### Work to complete
Repeat exactly, and only, the lines below starting at the line that contains "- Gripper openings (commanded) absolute" and ending at the line that contains "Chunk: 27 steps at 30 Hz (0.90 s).", inclusive of both.

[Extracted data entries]

^^^^^^^^

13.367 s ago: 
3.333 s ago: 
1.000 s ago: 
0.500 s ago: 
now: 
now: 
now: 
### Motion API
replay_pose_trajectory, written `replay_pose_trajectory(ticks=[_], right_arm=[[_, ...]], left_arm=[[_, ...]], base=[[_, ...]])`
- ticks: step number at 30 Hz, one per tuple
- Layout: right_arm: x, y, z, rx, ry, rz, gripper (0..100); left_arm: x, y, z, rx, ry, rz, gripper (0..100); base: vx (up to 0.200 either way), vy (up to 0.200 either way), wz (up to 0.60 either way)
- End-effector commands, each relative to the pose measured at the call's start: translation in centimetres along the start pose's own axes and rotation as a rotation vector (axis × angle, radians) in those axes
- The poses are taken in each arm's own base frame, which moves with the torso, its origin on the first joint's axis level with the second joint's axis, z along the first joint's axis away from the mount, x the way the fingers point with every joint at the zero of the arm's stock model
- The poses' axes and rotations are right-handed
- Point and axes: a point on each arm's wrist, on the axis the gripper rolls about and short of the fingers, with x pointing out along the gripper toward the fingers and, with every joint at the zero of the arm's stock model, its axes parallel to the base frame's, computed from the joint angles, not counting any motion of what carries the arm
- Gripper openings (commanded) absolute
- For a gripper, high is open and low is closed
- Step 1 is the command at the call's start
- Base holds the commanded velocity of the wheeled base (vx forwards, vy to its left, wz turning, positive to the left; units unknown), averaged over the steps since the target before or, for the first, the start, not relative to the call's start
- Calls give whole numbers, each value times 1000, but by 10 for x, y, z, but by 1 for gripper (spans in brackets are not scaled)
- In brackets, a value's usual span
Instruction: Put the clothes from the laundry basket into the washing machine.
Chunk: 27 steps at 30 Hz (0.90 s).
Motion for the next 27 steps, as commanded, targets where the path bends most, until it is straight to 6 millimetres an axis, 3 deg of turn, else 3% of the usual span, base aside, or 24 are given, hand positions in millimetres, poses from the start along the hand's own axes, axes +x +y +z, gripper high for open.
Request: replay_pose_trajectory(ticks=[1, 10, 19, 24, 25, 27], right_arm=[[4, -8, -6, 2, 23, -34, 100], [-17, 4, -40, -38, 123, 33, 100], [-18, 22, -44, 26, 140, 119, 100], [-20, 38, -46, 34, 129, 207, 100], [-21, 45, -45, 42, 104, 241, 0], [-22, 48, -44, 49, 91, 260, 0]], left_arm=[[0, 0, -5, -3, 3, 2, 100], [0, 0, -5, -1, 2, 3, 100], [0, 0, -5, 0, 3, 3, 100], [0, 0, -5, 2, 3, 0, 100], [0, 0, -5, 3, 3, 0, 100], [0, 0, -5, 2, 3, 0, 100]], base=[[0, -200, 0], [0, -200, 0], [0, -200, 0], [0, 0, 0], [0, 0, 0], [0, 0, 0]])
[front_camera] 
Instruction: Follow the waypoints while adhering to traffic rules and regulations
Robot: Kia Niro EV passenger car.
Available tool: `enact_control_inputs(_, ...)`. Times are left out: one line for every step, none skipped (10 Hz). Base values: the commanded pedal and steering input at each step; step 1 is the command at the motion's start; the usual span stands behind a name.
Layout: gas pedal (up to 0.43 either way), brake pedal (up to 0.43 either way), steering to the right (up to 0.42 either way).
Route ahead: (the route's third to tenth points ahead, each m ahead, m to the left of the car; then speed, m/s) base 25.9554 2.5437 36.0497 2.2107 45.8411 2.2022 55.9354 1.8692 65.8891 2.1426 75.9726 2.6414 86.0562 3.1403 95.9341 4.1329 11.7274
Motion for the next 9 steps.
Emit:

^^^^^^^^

### Result
- Gripper openings (commanded) absolute
- For a gripper, high is open and low is closed
- Step 1 is the command at the call's start
- Base holds the commanded velocity of the wheeled base (vx forwards, vy to its left, wz turning, positive to the left; units unknown), averaged over the steps since the target before or, for the first, the start, not relative to the call's start
- Calls give whole numbers, each value times 1000, but by 10 for x, y, z, but by 1 for gripper (spans in brackets are not scaled)
- In brackets, a value's usual span
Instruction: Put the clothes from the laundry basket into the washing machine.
Chunk: 27 steps at 30 Hz (0.90 s).

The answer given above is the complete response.